== Segment start ==

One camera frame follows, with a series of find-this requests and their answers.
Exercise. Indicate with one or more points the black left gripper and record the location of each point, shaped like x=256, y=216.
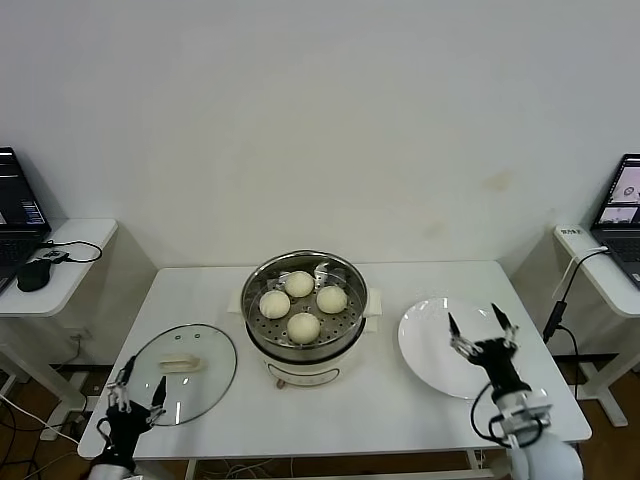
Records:
x=122, y=430

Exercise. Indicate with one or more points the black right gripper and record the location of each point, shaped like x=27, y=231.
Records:
x=497, y=362

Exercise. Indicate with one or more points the round glass pot lid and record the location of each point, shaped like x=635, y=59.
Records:
x=180, y=370

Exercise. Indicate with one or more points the white steamed baozi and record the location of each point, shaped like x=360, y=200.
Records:
x=331, y=299
x=275, y=304
x=303, y=328
x=300, y=284

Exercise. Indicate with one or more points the stainless steel steamer basket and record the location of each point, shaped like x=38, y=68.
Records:
x=340, y=330

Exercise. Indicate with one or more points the round white plate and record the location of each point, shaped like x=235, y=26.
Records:
x=430, y=345

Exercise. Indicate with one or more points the white side table with strip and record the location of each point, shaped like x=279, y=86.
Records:
x=600, y=287

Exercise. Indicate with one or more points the black computer mouse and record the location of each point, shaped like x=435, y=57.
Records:
x=34, y=275

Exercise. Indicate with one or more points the grey laptop with pale windows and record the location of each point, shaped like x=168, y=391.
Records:
x=617, y=240

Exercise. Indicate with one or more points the white side table with mouse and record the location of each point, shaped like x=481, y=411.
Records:
x=75, y=235

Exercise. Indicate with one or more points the cream electric cooking pot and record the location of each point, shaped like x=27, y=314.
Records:
x=310, y=367

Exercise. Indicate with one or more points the black laptop with dark screen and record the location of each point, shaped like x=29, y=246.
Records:
x=17, y=200

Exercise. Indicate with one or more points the white wall socket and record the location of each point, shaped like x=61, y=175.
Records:
x=80, y=334

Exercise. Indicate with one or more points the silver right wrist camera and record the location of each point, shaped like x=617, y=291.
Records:
x=522, y=415

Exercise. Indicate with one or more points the white work table frame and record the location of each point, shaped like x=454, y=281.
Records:
x=191, y=470

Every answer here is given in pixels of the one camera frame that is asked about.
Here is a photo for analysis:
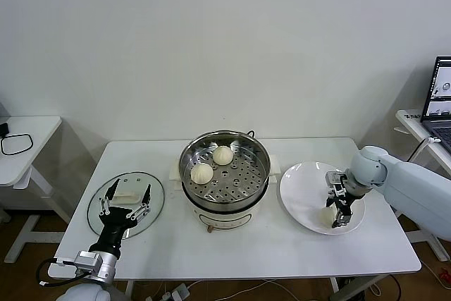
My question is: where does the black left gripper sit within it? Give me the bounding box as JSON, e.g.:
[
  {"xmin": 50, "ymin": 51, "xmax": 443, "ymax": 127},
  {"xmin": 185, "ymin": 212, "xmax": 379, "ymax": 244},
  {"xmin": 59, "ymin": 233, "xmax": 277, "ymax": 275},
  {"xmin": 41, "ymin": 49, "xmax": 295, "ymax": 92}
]
[{"xmin": 88, "ymin": 178, "xmax": 153, "ymax": 255}]

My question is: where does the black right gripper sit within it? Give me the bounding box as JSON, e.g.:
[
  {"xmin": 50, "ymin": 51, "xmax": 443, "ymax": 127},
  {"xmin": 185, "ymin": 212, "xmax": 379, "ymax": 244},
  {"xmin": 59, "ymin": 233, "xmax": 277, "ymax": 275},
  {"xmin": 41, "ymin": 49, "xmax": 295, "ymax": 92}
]
[{"xmin": 323, "ymin": 190, "xmax": 352, "ymax": 228}]

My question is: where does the white steamed baozi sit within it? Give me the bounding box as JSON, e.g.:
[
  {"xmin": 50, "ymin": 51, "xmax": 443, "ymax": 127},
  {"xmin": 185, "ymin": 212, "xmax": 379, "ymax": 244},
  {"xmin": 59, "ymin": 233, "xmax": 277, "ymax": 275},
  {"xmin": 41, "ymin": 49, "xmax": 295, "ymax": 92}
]
[
  {"xmin": 212, "ymin": 145, "xmax": 233, "ymax": 167},
  {"xmin": 190, "ymin": 163, "xmax": 215, "ymax": 185},
  {"xmin": 316, "ymin": 207, "xmax": 335, "ymax": 228}
]

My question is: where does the round glass pot lid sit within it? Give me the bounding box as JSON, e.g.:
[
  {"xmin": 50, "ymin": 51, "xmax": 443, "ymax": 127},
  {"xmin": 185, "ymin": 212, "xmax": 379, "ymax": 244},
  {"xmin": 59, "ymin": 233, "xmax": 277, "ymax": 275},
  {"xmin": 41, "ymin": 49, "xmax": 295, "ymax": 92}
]
[{"xmin": 86, "ymin": 171, "xmax": 166, "ymax": 239}]

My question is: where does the stainless steel steamer basket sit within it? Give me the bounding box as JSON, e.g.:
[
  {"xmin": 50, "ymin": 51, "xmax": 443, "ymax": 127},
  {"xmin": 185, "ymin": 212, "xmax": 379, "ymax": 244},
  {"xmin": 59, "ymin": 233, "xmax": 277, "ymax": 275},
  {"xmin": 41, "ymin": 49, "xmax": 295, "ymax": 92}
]
[{"xmin": 178, "ymin": 130, "xmax": 271, "ymax": 210}]

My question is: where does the large white round plate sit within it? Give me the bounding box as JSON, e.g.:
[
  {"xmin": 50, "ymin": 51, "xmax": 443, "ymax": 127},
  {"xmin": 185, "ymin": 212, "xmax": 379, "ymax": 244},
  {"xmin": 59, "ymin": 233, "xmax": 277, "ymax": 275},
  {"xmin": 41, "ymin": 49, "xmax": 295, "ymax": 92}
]
[{"xmin": 279, "ymin": 161, "xmax": 366, "ymax": 236}]

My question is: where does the white electric cooking pot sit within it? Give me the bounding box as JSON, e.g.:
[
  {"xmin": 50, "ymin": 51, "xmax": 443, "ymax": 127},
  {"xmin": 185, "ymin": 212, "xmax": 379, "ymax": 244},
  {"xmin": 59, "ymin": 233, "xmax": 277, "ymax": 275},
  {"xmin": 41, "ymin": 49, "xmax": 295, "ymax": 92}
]
[{"xmin": 168, "ymin": 163, "xmax": 283, "ymax": 233}]

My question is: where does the open dark laptop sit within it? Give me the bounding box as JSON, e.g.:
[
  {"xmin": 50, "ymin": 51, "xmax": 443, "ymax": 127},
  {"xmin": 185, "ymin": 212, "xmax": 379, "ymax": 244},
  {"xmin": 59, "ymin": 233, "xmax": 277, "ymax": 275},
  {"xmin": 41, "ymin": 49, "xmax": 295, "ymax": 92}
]
[{"xmin": 421, "ymin": 56, "xmax": 451, "ymax": 156}]

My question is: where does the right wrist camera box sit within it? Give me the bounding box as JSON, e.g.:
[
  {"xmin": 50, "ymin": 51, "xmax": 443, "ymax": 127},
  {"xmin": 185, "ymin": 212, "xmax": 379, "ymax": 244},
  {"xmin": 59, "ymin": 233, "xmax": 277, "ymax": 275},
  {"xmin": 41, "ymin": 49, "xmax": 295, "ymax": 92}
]
[{"xmin": 324, "ymin": 171, "xmax": 348, "ymax": 192}]

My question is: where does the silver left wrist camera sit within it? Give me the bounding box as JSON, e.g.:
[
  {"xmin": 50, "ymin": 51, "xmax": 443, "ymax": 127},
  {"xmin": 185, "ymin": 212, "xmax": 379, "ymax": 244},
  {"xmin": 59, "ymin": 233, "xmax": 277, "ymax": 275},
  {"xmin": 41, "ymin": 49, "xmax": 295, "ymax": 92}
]
[{"xmin": 73, "ymin": 250, "xmax": 103, "ymax": 276}]

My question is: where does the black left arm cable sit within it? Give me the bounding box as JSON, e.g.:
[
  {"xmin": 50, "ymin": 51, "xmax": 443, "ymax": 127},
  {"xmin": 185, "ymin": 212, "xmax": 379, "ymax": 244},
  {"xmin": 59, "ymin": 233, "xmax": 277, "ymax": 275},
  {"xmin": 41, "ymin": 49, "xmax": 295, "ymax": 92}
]
[{"xmin": 37, "ymin": 257, "xmax": 80, "ymax": 287}]

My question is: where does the black looped cable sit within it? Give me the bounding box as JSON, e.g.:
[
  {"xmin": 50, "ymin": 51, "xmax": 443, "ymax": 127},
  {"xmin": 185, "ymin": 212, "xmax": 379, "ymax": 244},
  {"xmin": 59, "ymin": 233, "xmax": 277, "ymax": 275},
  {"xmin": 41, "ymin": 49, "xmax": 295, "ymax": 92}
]
[{"xmin": 0, "ymin": 133, "xmax": 35, "ymax": 156}]

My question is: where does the white laptop cable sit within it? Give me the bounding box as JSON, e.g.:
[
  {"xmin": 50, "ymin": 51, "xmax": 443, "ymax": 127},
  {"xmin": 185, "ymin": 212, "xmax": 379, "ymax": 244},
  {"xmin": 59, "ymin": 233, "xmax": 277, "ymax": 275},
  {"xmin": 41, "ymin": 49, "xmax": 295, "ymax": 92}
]
[{"xmin": 408, "ymin": 136, "xmax": 441, "ymax": 163}]

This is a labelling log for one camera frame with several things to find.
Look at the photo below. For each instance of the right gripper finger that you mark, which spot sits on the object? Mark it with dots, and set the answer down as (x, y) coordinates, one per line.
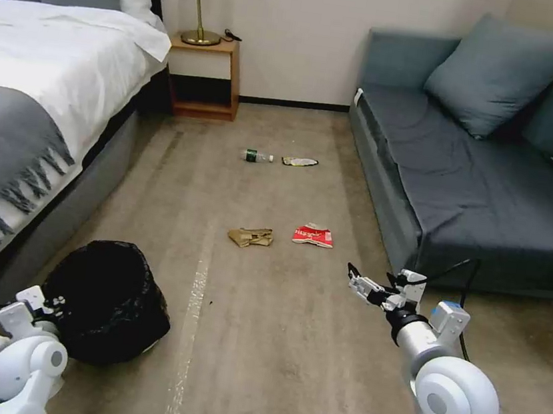
(366, 292)
(363, 278)

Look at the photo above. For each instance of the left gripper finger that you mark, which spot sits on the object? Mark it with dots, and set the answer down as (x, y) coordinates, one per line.
(56, 300)

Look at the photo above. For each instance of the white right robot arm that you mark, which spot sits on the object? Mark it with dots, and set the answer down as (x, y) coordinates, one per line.
(454, 400)

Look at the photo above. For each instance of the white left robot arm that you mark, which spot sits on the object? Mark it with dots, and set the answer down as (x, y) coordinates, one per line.
(29, 373)

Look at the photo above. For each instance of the trash bin with black bag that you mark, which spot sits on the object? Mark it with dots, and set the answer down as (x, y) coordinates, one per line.
(109, 297)

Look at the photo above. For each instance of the clear floor tape strip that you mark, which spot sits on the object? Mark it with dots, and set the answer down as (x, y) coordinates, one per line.
(189, 337)

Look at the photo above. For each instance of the crumpled red snack wrapper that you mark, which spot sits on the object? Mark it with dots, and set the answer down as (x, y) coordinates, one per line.
(314, 237)

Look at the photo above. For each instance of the crumpled brown paper bag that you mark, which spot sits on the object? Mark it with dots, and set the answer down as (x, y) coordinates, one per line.
(250, 238)

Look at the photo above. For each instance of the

== Segment end ==

Copy each line of the listing that contains "steel".

Exercise. Indicate with one or more points the stainless steel steamer basket and record the location of each point, shaped like x=38, y=68.
My question is: where does the stainless steel steamer basket sit within it? Give me the bounding box as JSON, e.g.:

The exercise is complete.